TASK TO COMPLETE
Scan the data for lines with "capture" and report the count by itself.

::::::::::

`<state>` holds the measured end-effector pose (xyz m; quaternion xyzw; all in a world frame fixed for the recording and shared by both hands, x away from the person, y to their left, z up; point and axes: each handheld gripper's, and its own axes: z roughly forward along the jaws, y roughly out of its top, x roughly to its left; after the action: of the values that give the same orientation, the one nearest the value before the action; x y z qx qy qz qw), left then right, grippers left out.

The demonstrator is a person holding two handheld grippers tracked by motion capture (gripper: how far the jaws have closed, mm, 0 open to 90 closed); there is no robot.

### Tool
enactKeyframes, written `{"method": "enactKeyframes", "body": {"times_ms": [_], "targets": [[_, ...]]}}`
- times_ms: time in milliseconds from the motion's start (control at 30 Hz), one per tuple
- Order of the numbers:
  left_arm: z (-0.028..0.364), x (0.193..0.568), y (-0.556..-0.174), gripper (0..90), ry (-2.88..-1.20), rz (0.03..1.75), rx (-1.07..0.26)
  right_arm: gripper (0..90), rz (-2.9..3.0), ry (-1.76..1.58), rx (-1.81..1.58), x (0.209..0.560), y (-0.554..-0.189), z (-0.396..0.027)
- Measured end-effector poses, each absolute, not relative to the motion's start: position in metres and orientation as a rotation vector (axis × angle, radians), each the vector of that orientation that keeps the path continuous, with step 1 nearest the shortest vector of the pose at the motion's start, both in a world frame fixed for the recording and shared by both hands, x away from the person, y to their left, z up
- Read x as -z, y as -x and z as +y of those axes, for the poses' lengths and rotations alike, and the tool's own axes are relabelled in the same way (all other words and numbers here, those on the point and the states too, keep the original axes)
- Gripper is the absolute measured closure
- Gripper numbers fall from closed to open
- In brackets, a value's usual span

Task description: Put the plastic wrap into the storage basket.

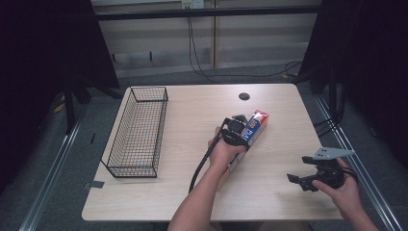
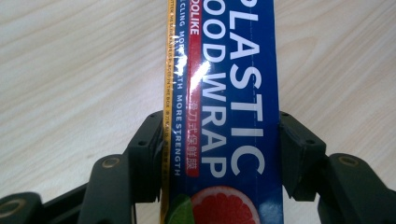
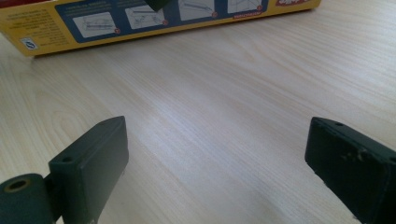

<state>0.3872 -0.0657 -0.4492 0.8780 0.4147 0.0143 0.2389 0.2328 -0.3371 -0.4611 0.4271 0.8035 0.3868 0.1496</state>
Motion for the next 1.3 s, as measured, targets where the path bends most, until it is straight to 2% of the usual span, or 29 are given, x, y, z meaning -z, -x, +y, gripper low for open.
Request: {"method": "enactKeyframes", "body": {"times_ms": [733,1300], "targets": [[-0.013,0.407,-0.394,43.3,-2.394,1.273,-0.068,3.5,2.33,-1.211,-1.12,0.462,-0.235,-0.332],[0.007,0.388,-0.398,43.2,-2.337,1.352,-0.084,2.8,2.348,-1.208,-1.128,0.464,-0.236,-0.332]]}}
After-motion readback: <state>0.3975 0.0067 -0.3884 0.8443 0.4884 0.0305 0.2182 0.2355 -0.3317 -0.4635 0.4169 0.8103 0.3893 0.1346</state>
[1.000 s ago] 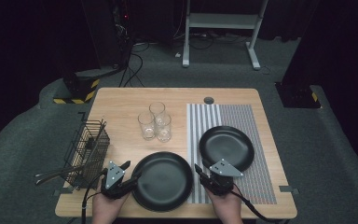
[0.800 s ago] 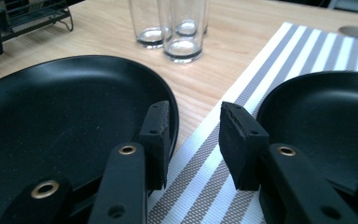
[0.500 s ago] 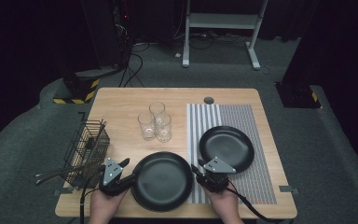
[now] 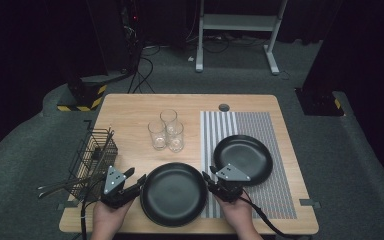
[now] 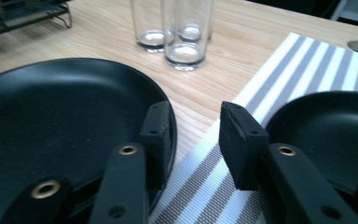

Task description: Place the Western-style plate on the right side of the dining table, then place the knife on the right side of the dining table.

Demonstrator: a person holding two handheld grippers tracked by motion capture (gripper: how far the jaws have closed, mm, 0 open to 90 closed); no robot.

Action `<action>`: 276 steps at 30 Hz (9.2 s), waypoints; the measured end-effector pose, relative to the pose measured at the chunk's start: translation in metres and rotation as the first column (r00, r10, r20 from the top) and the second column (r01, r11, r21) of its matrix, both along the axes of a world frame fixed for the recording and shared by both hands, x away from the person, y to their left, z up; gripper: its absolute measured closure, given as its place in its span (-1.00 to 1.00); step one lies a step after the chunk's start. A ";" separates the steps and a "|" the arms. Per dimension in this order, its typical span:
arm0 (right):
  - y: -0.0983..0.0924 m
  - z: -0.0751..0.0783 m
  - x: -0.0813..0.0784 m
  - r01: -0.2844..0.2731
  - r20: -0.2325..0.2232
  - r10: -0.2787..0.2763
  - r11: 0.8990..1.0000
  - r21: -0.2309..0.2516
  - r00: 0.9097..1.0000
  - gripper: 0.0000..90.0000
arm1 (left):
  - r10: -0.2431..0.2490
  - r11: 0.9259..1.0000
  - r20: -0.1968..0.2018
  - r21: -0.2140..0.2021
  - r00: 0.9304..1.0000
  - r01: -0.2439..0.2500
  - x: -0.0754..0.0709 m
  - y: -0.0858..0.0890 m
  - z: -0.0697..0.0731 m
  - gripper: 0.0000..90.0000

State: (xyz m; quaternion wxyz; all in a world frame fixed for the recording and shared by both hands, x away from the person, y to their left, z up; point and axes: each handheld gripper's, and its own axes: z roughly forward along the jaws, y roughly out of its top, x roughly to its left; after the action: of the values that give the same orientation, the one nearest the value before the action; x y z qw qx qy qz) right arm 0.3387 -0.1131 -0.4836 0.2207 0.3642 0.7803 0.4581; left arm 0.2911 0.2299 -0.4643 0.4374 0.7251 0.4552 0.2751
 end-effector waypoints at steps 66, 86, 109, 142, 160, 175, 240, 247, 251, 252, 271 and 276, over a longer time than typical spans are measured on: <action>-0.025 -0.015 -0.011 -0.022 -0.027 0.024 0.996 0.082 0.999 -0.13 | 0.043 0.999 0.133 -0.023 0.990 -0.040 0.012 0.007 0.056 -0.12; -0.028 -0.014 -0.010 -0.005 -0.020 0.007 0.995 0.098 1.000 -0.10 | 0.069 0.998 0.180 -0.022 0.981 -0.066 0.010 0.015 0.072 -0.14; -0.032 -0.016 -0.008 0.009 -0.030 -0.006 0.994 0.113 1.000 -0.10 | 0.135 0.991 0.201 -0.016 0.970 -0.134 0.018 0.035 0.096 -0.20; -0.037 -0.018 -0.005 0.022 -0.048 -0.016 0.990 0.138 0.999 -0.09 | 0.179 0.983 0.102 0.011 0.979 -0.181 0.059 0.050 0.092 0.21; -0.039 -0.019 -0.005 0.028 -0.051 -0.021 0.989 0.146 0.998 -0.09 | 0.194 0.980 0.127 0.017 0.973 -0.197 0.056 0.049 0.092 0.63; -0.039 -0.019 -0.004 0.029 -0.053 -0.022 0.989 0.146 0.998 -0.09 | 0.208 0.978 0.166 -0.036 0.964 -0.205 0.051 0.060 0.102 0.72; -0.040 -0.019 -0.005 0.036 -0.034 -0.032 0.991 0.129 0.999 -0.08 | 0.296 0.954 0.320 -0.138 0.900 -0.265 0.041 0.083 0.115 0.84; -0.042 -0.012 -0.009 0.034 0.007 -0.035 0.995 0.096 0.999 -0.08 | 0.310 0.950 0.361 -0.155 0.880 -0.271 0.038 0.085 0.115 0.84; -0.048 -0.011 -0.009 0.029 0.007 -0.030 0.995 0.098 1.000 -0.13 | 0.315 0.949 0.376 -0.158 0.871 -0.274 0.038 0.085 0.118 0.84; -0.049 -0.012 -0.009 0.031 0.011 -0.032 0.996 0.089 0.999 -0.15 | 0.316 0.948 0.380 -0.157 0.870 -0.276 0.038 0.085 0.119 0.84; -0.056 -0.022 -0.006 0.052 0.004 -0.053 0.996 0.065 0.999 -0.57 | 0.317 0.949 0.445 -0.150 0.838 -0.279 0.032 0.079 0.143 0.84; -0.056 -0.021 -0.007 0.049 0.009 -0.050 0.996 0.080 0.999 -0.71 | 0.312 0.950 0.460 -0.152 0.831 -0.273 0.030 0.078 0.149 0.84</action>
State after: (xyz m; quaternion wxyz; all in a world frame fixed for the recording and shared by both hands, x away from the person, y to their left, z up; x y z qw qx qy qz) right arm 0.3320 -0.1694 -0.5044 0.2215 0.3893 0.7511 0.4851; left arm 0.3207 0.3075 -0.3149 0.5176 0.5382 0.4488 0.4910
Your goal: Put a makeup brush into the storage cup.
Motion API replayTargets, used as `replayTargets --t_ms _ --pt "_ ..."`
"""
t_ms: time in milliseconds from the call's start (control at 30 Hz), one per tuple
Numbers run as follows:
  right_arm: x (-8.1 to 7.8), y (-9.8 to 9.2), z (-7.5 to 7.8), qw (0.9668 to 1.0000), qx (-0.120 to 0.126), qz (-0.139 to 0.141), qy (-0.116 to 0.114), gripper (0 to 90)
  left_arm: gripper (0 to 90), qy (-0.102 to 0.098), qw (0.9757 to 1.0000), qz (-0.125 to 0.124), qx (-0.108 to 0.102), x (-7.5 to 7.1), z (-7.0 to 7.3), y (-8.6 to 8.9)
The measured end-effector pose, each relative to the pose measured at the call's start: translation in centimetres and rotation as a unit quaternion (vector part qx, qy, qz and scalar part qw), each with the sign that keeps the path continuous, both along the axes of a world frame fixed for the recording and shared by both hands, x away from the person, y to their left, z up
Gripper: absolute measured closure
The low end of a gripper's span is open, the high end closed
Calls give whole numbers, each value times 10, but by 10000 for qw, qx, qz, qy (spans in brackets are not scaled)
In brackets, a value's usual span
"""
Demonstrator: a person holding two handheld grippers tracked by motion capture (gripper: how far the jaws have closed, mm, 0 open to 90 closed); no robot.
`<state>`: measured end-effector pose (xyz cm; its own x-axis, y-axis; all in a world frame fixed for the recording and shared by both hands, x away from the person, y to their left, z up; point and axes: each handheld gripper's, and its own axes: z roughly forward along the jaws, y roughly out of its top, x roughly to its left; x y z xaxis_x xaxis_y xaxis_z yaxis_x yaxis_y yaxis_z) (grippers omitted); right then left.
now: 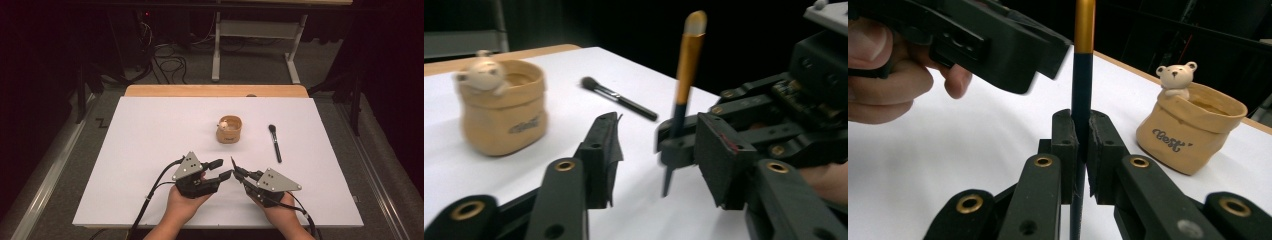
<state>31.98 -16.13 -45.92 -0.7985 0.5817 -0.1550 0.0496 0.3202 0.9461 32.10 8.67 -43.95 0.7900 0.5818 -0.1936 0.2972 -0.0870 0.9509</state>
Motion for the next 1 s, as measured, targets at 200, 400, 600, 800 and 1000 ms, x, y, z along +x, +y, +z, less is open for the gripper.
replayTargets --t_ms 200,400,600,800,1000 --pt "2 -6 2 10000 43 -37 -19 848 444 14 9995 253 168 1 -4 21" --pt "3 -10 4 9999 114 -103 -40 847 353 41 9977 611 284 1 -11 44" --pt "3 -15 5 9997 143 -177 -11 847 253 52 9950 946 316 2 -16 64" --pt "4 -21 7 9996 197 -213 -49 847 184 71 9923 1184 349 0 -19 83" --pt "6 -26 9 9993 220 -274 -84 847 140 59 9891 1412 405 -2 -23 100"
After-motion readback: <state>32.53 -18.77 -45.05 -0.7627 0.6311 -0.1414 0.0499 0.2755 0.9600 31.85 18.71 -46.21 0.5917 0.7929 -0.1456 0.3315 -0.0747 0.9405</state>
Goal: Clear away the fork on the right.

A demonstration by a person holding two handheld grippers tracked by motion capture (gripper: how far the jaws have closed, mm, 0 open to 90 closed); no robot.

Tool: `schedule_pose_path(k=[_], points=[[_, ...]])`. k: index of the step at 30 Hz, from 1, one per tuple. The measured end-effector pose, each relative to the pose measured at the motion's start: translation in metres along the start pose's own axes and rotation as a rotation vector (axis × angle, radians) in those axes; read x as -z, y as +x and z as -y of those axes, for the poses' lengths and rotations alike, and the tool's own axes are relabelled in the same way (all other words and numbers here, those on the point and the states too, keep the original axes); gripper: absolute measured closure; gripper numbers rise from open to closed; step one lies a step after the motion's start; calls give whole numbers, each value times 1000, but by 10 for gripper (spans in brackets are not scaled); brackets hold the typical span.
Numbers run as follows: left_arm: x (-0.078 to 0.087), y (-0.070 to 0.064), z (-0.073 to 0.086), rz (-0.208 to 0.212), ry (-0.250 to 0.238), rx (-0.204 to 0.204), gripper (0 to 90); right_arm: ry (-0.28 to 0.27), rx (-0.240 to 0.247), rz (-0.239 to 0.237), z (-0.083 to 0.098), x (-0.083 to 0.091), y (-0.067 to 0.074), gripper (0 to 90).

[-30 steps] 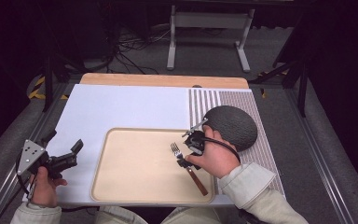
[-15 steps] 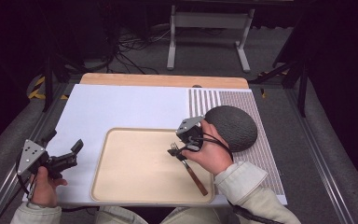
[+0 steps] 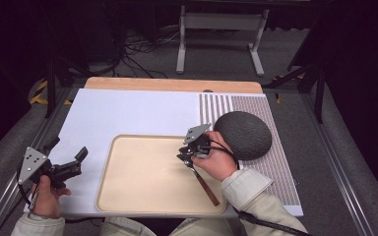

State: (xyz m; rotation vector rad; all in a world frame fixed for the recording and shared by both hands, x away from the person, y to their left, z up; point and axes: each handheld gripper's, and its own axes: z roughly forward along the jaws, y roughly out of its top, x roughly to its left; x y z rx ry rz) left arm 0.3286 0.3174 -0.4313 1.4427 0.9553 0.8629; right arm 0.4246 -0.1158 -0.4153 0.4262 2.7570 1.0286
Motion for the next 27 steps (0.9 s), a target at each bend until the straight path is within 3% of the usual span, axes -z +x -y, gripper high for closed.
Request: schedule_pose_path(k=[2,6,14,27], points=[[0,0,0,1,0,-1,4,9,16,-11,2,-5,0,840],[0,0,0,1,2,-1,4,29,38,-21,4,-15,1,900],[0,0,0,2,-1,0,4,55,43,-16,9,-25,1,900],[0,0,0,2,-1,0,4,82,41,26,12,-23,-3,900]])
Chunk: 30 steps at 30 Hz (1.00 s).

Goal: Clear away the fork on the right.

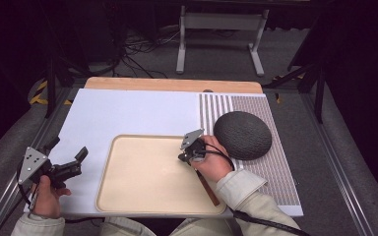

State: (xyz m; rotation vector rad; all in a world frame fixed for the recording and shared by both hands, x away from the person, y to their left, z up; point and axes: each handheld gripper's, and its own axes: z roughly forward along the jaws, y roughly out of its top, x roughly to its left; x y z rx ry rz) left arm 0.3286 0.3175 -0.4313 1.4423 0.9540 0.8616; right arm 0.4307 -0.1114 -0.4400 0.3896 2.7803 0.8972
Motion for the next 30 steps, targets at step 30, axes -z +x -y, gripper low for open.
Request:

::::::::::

EXERCISE RESULT
4